Construite en 2002, la prison de Tartu dispose de 933 places, dont environ 600 sont actuellement vacantes. Dans les couloirs austères mais fonctionnels, les autorités estoniennes ont insisté sur les conditions d’accueil, les normes de sécurité et les bénéfices potentiels de ce partenariat inédit dans la région baltique.
En vertu de l’accord, la Suède versera 8 500 euros par mois par détenu hébergé en Estonie – un coût bien inférieur aux 20 000 euros mensuels qu’engendre en moyenne l’incarcération dans les établissements suédois.

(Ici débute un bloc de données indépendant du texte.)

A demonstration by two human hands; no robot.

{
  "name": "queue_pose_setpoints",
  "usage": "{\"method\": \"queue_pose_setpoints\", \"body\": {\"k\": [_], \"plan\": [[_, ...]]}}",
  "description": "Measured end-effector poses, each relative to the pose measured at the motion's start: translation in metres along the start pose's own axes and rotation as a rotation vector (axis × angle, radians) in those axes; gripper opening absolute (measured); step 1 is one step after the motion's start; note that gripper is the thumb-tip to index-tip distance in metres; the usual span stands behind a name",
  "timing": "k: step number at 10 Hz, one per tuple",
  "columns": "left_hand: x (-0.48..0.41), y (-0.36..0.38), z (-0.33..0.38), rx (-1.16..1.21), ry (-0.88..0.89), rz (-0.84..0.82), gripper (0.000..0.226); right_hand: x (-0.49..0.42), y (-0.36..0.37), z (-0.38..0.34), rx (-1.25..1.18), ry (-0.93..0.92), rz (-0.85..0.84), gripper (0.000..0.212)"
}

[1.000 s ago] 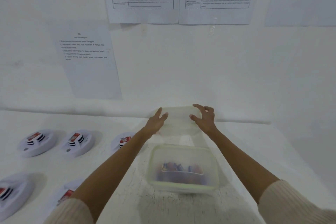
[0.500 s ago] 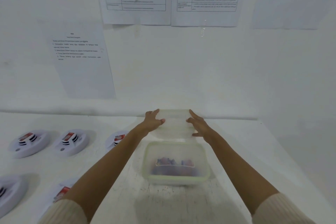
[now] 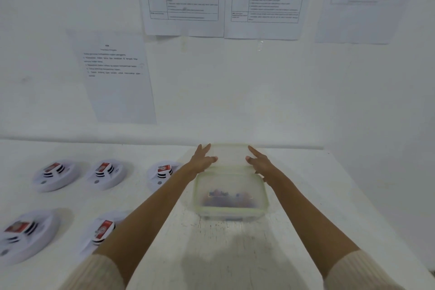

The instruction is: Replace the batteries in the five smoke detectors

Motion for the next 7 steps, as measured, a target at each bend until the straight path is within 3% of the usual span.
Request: {"method": "queue_pose_setpoints", "body": {"k": [5, 6, 7], "plan": [[0.014, -0.001, 0.003, -0.043, -0.022, 0.019, 0.057, 0.016, 0.005, -0.006, 0.097, -0.016, 0.029, 0.050], [0.025, -0.009, 0.012, -0.085, 0.059, 0.149, 0.055, 0.022, -0.004, -0.013, 0.207, -0.046, 0.062, 0.049], [0.051, -0.014, 0.015, -0.101, 0.230, 0.249, 0.050, 0.048, -0.023, -0.011, 0.226, -0.178, 0.277, 0.038]]}}
Point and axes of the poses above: each hand's wrist, its own x-axis away from the middle knuckle, its own y-axis out of the palm, z = x × y, the point moved 4 cm from there along -x, towards the middle knuckle
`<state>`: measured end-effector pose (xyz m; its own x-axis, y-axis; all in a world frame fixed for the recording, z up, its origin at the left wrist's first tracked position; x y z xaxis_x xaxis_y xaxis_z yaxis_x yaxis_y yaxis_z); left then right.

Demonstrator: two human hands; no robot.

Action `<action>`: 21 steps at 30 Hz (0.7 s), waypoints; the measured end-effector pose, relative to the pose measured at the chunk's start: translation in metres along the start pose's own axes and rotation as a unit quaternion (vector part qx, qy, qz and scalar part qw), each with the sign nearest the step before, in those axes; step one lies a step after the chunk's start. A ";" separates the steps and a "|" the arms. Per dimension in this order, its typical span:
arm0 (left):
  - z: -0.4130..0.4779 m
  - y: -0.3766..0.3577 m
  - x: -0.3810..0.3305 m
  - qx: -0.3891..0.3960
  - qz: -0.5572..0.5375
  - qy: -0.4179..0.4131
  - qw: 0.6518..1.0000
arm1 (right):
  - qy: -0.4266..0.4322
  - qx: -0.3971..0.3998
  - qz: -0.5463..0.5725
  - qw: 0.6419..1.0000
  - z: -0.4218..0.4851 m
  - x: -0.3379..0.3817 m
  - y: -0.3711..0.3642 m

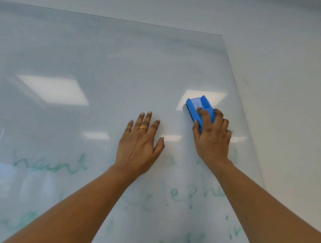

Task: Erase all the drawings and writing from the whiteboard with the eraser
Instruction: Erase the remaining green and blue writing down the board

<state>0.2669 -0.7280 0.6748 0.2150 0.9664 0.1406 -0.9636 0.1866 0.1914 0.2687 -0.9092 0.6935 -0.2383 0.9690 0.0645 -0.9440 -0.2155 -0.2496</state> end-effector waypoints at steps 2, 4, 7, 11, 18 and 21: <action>0.002 -0.004 -0.007 0.003 0.003 -0.005 1.000 | -0.020 0.006 0.000 1.000 0.001 -0.021 0.002; 0.002 -0.009 -0.009 0.010 0.008 -0.005 1.000 | -0.049 0.014 0.005 0.999 0.000 -0.044 0.003; 0.000 -0.013 -0.009 0.013 0.010 -0.007 1.000 | -0.092 0.022 -0.001 0.995 -0.005 -0.078 0.010; -0.002 -0.014 -0.010 0.014 0.007 -0.001 1.000 | -0.132 0.032 0.004 0.991 -0.018 -0.109 0.016; -0.001 -0.015 -0.009 0.023 -0.011 0.004 1.000 | -0.217 0.030 0.006 0.976 -0.046 -0.116 0.020; 0.000 -0.015 -0.008 0.028 -0.013 -0.004 1.000 | -0.221 0.022 0.014 0.975 -0.057 -0.100 0.022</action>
<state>0.2792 -0.7386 0.6707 0.2420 0.9598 0.1419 -0.9473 0.2021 0.2487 0.2851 -1.0034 0.6262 -0.3305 0.8182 0.4704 -0.9421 -0.2562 -0.2162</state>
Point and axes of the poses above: each hand's wrist, its own z-axis towards the middle knuckle, its own y-axis out of the back of the hand, x = y × z, the point moved 10 cm from there along z, towards the middle knuckle, and after that the axes turned 4 degrees about y, right-handed, at the moved point
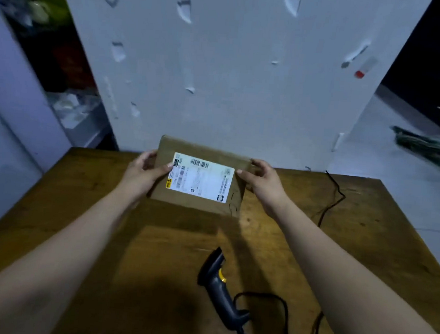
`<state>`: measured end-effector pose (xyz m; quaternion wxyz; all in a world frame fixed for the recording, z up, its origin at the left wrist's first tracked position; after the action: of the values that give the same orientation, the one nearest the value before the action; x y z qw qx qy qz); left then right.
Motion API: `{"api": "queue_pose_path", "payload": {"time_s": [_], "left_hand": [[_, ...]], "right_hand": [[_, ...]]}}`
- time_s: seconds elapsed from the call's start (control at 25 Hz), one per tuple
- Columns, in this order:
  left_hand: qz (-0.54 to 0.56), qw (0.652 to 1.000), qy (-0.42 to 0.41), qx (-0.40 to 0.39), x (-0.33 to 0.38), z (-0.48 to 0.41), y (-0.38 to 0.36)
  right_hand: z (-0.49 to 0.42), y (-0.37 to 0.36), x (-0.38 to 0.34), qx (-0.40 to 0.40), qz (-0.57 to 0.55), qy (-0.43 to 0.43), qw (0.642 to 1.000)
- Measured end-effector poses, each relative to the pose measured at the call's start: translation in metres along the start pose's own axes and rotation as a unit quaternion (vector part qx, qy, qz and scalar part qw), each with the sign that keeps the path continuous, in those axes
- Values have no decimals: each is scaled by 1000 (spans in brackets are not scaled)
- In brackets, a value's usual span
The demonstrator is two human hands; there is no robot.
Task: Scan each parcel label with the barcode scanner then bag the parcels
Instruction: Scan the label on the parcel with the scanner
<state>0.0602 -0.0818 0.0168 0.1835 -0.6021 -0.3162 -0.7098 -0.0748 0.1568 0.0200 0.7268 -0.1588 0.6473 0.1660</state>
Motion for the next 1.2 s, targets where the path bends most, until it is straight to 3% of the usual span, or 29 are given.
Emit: {"api": "queue_pose_path", "payload": {"time_s": [0.12, 0.28, 0.36, 0.48, 0.6, 0.72, 0.84, 0.92, 0.96, 1.0, 1.12, 1.2], "left_hand": [[-35, 998, 43, 6, -19, 21, 51], [-131, 984, 97, -67, -48, 29, 91], [-166, 982, 81, -28, -63, 29, 107], [-152, 984, 83, 29, -102, 29, 126], [-103, 986, 128, 15, -146, 35, 119], [-62, 985, 159, -23, -162, 49, 96], [-54, 978, 198, -49, -168, 69, 83], [-20, 969, 231, -84, -181, 84, 77], [-3, 963, 252, -99, -189, 92, 76], [9, 957, 270, -106, -198, 100, 77], [34, 948, 295, -116, -219, 118, 78], [46, 944, 300, -127, -228, 128, 73]], "right_hand": [[32, -48, 21, -14, 2, -61, 998], [71, -97, 86, 25, -3, -183, 983], [92, -119, 124, 35, -34, -262, 964], [135, -143, 176, 97, -107, -363, 921], [175, -161, 203, 153, -145, -395, 894], [191, -165, 201, 160, -10, -394, 905], [179, -134, 174, 186, 253, -253, 915], [166, -106, 158, 199, 448, -150, 858], [160, -91, 161, 184, 513, -140, 827], [154, -77, 172, 149, 544, -164, 809], [145, -52, 214, 54, 508, -251, 822], [145, -53, 220, 24, 521, -242, 818]]}}
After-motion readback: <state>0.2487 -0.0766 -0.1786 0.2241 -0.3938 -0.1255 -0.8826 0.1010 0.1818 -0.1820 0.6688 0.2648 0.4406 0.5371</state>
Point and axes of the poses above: each hand's wrist, its own z-axis away from the middle knuckle, its own y-axis out of the back of the hand, x = y × z, the point moved 7 cm from there along -z, towards the middle knuckle, and after that the axes turned 7 degrees about -z, right-handed, at the moved point
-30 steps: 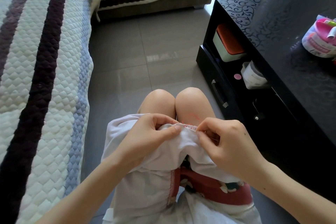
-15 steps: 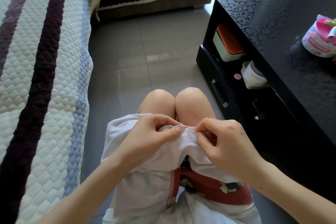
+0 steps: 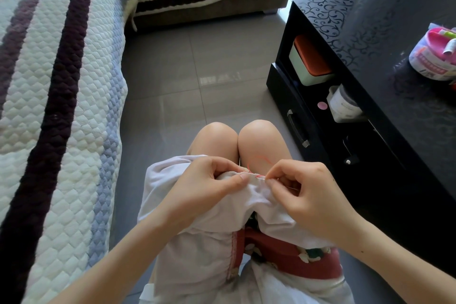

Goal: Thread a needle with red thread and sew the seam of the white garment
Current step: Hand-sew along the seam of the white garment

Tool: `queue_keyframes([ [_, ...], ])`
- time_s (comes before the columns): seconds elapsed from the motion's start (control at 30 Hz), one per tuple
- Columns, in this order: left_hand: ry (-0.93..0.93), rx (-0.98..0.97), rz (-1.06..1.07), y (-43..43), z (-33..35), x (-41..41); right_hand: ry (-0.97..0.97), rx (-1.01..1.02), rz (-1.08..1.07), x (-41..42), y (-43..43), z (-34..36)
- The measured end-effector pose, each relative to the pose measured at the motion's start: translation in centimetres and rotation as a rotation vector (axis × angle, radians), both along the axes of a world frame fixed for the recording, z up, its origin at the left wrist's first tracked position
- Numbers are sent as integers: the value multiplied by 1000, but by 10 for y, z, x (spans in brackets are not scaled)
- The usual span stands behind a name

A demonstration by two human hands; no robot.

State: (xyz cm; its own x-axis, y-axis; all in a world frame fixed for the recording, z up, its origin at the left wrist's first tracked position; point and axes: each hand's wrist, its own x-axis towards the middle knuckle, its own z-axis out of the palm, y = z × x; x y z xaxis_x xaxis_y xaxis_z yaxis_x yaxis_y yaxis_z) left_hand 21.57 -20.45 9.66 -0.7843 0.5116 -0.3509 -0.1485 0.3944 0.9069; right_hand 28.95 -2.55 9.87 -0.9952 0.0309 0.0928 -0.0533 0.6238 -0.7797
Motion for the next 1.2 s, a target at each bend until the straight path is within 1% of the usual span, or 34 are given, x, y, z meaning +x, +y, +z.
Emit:
queue_keyframes([
  [0.13,-31,31,-18,0,-2,-1,-62,-148,-7,1,2,2],
  [0.33,-171,138,-21,-1,-7,-2,-177,-355,-29,-2,6,3],
  [0.5,-326,218,-53,-3,-8,-4,-271,-542,-27,-2,6,5],
  [0.67,-389,268,-96,1,-10,-3,-304,-686,26,-4,0,1],
  [0.73,-402,277,-81,1,-12,-5,-323,-667,36,-4,0,-1],
  [0.8,-405,282,-72,-1,-12,-7,-337,-582,41,-2,6,-4],
  [0.9,-371,276,-84,1,-11,-6,-294,-458,13,0,12,-6],
  [1.0,-320,229,-72,6,-14,-4,-236,-490,-18,-1,6,-7],
  [1.07,-304,215,-84,7,-15,-4,-235,-535,-30,-4,1,-7],
  [1.13,-301,211,-73,6,-14,-4,-219,-515,-32,-5,0,-8],
  [1.17,-290,204,-61,6,-13,-4,-177,-420,-34,-3,1,-9],
  [1.2,-267,190,-46,6,-13,-3,-87,-247,-50,-2,4,-10],
])
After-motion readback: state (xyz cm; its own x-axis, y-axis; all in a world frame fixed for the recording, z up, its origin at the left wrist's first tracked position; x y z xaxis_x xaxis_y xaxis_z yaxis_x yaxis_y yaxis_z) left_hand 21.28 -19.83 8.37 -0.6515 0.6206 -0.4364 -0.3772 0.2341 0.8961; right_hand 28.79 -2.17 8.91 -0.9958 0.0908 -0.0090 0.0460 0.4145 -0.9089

Les détenus seraient transférés à partir de fin 2026, sous réserve de l’approbation parlementaire des deux côtés de la mer Baltique.
L’Estonie s’est toutefois montrée prudente dans ses conditions d’accueil. « Nous n’acceptons pas ceux qui sont organisateurs de réseaux criminels ou qui adhèrent à l’extrémisme radical », a déclaré Rait Kuuse, directeur du service estonien des prisons et de la probation. Une évaluation individuelle sera réalisée pour chaque candidat au transfert.
À Tartu, deuxième ville du pays, les avis sont partagés. Si certains habitants espèrent des retombées économiques et des créations d’emplois locaux, d’autres craignent une détérioration du climat sécuritaire. Les autorités assurent que les prisonniers transférés resteront sous juridiction suédoise, mais sous surveillance et encadrement estonien.
L’accord s’inscrit dans une tendance plus large en Europe, alors que près d’un tiers des pays du continent font face à une surpopulation carcérale chronique, selon un rapport publié ce mois-ci. Pour la Suède, réputée pour son système pénitentiaire axé sur la réhabilitation, cette solution externalisée pourrait marquer un tournant stratégique dans sa gestion carcérale.